Today is New Year’s Day. The first day of the year. It’s fresh, new and full of possibility. Every year I make resolutions. Some I keep and some go out the window the moment I say it. This year my resolutions are simple. I resolve to wear pink on Wednesdays because, well, I like pink, and because it takes me back to my ballet days of a soft pink attitude in a strictly disciplined, very sweaty artistic world. I also resolve to drink more water. Water will give me life and energy and if I’m hydrated I will look better in my pink on Wednesdays. We girls want to be pretty. Pretty in pink. Pretty is as pretty does. Pretty is a state of mind. I am no longer denying it. I’m owning it. I’m owning the fact that I adore pink. And finally, I resolve to dance. Dance has been my friend, has saved me, made me crazy, kept me sane. Sometimes I have the opportunity to dance and I sit it out. This year, if the opportunity presents itself, by goodness, I’m going to dance! Happy New Year! I love you.
My son is an athlete and this weekend he broke his hand. He most likely needs surgery and he’ll be out for the season. He has a good attitude about the injury, and in his attitude I see how much he’s grown, how much he’s learned in these past few years that we’ve had together. We truly have learned to turn a challenge into an opportunity. There’s no sitting down here; we’re moving forward. Rather, he’s moving forward. Sometimes I forget that I am not him and he is not me. I forget that he has become a man. They tell me this is normal mother-thinking. Every day I’m learning to be a mother. In moments like this, in times such as this, I believe that I have become a mother.
Look for the beauty in all things and surprisingly you will find all things full of beauty…
I’m very protective of the children who depend on me.

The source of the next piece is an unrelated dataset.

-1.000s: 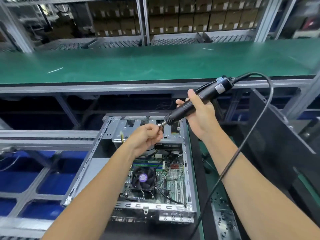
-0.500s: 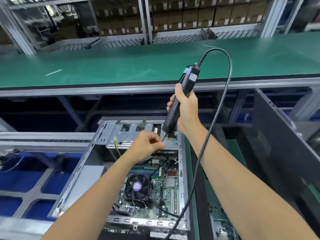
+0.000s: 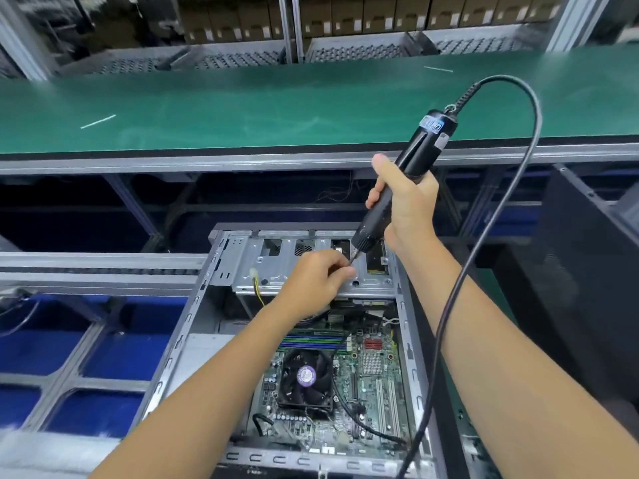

I never thought that I’d be called mom, and now that I answer to that call, every time I hear that sacred name, I get chills and I’m taken outside of myself and into another realm. That name “mom” sends me to a plane of gratitude. Hearing the word uttered, no matter what the tone may be, makes me happy beyond the description I try to so desperately convey.
I wanted to belong, to feel needed, and now that I’m called “mom” I attest that my purpose has been realized.
If I sound like a cliche, please do forgive as I relish in this small window of wonder, as it is so swiftly passing.
Soon my child(ren) will be off and gone and I will again be that woman searching….
So if one is grateful for the air that we breathe, how can the glass ever be half empty?